President Trump’s tendency toward self-aggrandizement is on full display here. He frequently maligns the media’s treatment of him as “fake news,” even when writing to his son Barron’s teacher. It is clear that everything is all about him, whether he is discussing international politics or any mundane topic. What is interesting, and also very disturbing, is how similar these rambling letters are in style to Mr. Trump’s real-life tweets and press conferences.
Even though this is a fictional story, it is clear the factual references have been well researched. There are not-so-subtle references to media figures’ sexual harassment scandals (for example, Matt Lauer, Charlie Rose, and Roger Ailes). These details add flavor and lift the book beyond standard comedic fare.
The book is written in a stream-of-consciousness style. There are countless humorous moments, such as President Trump ordering the National Parks Department to put his face on Mount Rushmore. In his letter to Russian President Vladimir Putin, he compares their relationship to his grandparents’ secret love affairs. The funniest line in the book might be when President Trump states that “Don Jr. is up for the surprise of his life” in comments regarding his will.
The heart of President Trump’s boastful and “thin-skin” personality is captured well. Still, I became dizzy by all of the random complaints and endless pats on the back. Sure, the author might have hit the nail on the head, in the same way an impressionist does in a comedy routine. However, the egotistical ramblings became a bit much over the course of the entire book. It would have helped if there had been fewer and/or shorter letters.
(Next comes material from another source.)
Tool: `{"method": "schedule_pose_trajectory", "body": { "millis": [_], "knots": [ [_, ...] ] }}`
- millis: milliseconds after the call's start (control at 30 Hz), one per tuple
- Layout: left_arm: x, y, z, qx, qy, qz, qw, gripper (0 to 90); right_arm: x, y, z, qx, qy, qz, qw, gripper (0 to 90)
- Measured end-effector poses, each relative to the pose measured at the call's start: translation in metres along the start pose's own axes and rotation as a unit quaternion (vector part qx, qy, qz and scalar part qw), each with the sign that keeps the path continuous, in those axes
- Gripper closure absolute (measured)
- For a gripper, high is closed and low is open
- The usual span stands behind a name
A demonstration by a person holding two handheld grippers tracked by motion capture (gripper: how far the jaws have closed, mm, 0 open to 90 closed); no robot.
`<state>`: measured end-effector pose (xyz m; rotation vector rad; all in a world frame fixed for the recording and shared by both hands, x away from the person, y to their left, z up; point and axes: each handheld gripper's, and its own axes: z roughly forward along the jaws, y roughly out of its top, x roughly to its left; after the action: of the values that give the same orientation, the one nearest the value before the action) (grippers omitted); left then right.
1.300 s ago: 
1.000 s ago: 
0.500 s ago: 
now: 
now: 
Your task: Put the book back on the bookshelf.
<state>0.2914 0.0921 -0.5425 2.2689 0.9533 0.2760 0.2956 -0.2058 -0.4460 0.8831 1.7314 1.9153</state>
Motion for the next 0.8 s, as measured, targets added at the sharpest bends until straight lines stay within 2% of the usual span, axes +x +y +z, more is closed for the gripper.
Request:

Although there are a few minor errors in the book, the writing has a sophisticated quality. It is no easy feat to purposely write in a rambling style and, at the same time, craft an easy-to-understand narrative. While each letter goes wildly off topic, this appears to be the author’s intent in portraying President Trump’s nature.
I rate this book 3 out of 4 stars. It is a witty read that is full of clever details. Some readers may be put off by the irreverent tone. However, I believe the general public has become somewhat immune to political satire, given the never-ending cycle of cable news and social media. I would recommend this book to readers who enjoy political satire, particularly Democrats. It would probably not appeal to Republicans who enthusiastically support President Trump, as they may be sensitive to the way he is lampooned in this collection.